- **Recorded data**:
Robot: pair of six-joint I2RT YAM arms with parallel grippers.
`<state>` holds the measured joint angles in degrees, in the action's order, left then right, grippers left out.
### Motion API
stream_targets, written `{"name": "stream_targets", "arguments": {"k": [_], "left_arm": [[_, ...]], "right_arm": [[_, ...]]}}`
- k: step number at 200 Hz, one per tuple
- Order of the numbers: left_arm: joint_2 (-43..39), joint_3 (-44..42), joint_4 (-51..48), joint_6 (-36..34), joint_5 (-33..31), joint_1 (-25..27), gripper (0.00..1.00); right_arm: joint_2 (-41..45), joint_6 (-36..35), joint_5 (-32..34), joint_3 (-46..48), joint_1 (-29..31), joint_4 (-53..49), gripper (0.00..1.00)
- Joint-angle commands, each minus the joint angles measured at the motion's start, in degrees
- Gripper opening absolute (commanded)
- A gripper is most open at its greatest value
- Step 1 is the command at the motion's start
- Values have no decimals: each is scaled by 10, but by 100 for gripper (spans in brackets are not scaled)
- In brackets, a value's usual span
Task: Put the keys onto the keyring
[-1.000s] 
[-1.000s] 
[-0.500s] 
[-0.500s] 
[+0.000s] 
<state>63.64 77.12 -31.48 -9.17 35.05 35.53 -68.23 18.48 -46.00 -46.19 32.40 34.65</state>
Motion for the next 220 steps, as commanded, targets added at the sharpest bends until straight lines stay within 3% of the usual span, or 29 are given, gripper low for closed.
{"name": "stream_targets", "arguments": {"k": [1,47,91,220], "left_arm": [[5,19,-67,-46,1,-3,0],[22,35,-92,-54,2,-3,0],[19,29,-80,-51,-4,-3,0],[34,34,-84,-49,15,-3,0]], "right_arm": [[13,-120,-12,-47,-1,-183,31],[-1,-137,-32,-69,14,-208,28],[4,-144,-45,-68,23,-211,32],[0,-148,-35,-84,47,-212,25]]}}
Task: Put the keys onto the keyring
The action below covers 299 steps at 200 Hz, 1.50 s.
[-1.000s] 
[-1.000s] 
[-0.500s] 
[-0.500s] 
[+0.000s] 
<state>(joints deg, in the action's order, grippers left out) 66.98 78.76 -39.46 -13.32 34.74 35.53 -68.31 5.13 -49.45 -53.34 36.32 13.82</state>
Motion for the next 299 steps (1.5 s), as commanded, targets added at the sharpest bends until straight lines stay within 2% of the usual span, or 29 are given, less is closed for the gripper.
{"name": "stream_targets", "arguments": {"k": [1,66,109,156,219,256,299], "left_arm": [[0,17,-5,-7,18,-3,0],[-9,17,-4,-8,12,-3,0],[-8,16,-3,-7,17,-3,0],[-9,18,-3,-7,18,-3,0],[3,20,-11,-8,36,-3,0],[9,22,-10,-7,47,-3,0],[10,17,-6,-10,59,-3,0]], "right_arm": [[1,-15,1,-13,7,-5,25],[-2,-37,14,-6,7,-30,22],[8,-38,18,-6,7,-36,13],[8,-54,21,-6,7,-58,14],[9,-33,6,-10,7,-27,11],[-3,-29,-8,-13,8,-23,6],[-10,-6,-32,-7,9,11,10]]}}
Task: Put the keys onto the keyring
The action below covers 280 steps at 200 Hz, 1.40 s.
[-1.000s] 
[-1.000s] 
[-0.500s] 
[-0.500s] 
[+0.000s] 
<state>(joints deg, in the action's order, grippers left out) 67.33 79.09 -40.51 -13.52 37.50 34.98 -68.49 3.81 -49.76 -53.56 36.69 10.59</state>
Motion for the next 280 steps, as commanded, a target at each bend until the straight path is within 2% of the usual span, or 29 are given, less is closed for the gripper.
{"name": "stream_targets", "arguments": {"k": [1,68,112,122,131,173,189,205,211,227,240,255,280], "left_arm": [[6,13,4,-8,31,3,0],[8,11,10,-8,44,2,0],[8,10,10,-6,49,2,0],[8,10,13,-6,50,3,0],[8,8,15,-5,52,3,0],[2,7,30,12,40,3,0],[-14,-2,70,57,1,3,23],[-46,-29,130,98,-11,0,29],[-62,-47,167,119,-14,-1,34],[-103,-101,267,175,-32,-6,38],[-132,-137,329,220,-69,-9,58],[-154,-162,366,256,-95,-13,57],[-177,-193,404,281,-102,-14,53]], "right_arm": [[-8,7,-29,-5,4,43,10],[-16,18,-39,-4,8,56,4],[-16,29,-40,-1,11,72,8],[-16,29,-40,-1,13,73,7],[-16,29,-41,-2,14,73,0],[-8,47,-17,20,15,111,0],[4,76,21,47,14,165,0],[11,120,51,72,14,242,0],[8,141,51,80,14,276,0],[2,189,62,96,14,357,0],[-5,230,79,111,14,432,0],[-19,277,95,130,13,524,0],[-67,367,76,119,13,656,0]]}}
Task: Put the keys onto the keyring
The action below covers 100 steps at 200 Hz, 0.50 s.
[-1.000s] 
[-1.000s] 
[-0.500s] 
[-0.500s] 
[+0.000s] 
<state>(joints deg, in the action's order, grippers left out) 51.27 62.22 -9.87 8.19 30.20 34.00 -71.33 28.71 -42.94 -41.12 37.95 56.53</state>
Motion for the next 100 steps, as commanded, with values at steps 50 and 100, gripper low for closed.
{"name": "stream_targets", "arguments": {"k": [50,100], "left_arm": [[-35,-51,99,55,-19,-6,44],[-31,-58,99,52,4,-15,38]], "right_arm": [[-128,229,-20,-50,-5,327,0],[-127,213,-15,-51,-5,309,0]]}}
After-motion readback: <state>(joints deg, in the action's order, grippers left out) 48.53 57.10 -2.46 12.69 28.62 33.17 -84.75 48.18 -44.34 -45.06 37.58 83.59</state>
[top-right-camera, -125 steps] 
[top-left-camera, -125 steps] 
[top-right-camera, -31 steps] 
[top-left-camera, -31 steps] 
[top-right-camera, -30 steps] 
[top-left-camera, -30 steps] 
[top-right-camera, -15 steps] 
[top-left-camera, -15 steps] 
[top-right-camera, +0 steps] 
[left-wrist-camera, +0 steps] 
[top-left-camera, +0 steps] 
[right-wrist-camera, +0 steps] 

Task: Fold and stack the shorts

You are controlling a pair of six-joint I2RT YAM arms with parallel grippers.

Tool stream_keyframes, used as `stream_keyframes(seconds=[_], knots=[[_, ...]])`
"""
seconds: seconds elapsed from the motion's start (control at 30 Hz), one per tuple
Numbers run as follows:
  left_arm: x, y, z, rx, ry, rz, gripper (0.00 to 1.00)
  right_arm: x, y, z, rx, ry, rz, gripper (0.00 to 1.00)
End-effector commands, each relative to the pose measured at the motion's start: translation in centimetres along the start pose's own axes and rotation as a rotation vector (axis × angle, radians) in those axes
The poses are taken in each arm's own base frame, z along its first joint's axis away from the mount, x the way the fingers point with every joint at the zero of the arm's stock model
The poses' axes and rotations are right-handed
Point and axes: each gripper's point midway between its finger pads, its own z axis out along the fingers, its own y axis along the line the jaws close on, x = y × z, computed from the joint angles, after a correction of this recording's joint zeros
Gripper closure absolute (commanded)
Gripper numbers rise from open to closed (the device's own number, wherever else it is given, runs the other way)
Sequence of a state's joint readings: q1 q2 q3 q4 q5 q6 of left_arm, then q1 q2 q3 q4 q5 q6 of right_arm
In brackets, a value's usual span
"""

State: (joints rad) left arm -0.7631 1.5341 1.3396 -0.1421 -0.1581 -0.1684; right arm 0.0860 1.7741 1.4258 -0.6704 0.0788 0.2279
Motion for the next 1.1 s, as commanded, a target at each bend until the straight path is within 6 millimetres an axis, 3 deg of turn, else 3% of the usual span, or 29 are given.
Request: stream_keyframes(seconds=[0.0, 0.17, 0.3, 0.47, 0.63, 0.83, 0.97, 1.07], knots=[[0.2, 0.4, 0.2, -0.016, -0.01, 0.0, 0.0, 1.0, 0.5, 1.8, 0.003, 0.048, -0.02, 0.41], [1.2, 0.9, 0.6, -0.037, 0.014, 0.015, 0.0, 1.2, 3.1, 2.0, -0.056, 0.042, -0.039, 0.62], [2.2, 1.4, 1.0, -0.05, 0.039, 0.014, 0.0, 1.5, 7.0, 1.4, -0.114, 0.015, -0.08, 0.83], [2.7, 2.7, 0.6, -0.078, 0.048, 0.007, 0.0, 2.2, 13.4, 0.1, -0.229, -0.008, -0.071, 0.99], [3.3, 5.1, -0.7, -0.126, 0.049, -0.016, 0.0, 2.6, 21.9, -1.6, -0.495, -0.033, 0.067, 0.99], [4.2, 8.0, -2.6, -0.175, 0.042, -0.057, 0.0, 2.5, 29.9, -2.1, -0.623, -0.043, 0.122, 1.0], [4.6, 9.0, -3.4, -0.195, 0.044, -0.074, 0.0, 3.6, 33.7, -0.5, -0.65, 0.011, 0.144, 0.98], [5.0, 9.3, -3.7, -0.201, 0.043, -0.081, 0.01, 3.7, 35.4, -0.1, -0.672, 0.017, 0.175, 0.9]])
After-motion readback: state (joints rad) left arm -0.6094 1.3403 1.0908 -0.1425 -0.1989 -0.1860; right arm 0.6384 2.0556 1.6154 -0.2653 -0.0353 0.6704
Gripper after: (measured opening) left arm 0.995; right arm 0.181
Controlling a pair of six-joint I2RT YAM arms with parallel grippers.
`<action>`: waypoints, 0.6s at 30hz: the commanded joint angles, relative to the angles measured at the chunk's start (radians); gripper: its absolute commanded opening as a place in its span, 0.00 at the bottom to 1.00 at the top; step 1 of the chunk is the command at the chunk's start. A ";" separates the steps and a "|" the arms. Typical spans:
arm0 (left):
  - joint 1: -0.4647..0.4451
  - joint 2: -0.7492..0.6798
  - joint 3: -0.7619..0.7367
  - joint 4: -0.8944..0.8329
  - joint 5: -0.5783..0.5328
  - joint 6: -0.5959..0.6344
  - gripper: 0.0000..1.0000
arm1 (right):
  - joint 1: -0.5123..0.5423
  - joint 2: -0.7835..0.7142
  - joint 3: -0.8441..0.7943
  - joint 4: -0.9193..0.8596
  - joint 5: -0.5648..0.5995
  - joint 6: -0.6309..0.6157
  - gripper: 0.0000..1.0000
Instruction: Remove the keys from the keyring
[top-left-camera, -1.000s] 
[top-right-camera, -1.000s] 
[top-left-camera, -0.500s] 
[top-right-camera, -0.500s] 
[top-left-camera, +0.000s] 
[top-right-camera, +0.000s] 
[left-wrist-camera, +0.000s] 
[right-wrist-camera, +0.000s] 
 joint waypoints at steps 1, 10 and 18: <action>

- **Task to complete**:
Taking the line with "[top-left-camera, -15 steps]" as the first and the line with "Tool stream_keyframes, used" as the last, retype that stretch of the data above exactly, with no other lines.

- **Expected output**:
[top-left-camera, -15 steps] 
[top-right-camera, +0 steps] 
[left-wrist-camera, +0 steps] 
[top-left-camera, +0 steps] 
[right-wrist-camera, +0 steps] 

Task: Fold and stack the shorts

You are controlling a pair of six-joint I2RT YAM arms with parallel grippers.

Tool stream_keyframes, used as `stream_keyframes(seconds=[_], knots=[[_, ...]])`

No part of the exercise remains unanswered.